Below, some lines carry pictures; leave those pictures out and retype exactly the lines from the one with "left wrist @" through the one with "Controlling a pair".

__PROVIDED MATERIAL__:

☆ ☆ ☆

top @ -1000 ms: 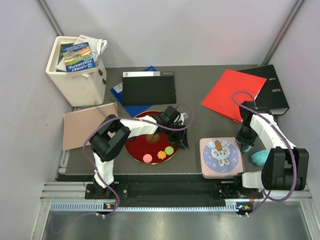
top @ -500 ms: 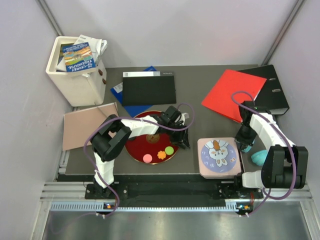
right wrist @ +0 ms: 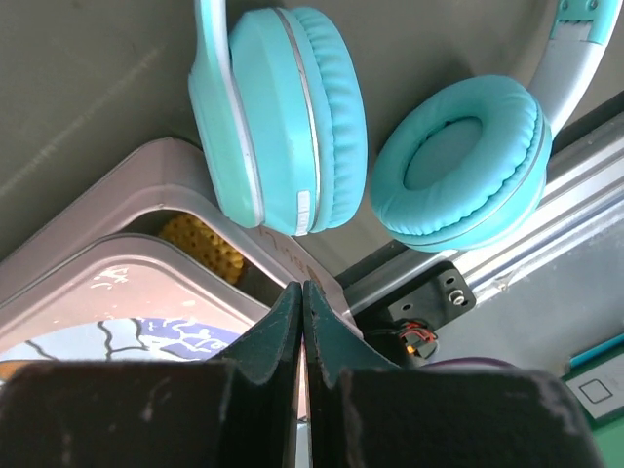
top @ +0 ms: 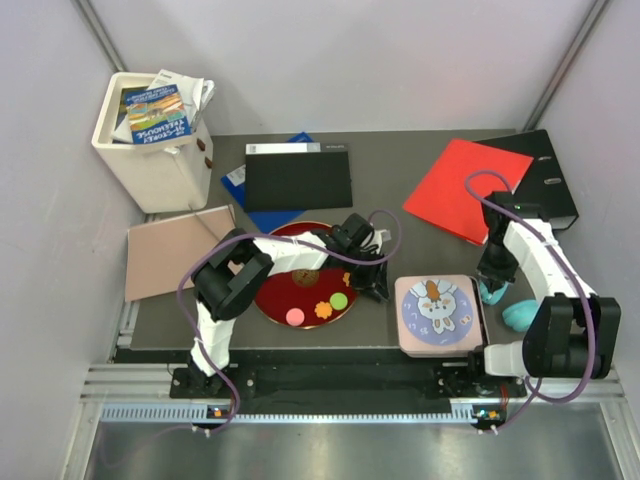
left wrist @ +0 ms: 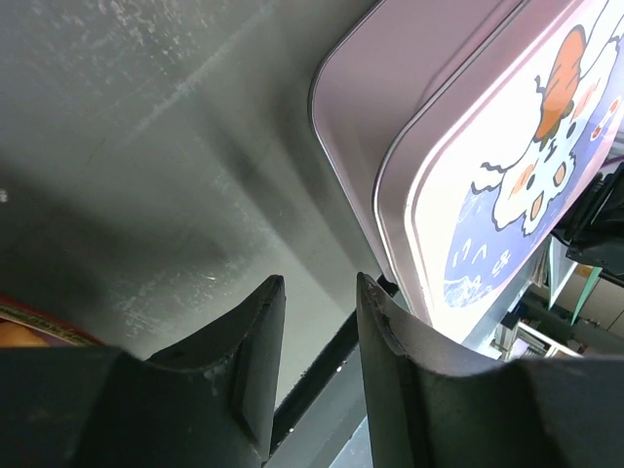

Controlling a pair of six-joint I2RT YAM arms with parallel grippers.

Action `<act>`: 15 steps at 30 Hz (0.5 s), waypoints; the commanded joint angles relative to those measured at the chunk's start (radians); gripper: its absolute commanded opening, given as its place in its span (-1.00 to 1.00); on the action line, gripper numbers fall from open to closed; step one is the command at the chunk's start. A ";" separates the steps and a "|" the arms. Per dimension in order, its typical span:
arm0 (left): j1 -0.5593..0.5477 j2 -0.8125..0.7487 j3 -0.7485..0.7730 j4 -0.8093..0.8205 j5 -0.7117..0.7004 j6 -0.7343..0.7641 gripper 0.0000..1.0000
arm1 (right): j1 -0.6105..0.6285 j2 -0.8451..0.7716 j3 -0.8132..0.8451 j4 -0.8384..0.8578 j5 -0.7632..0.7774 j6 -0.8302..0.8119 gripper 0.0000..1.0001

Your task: Pack the cookies

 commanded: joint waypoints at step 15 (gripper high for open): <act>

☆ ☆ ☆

__RESPONSE TO THE EXERCISE__:
left wrist @ +0 ms: 

Controlling a pair of six-joint I2RT YAM arms with parallel grippers.

No part of the answer remains open.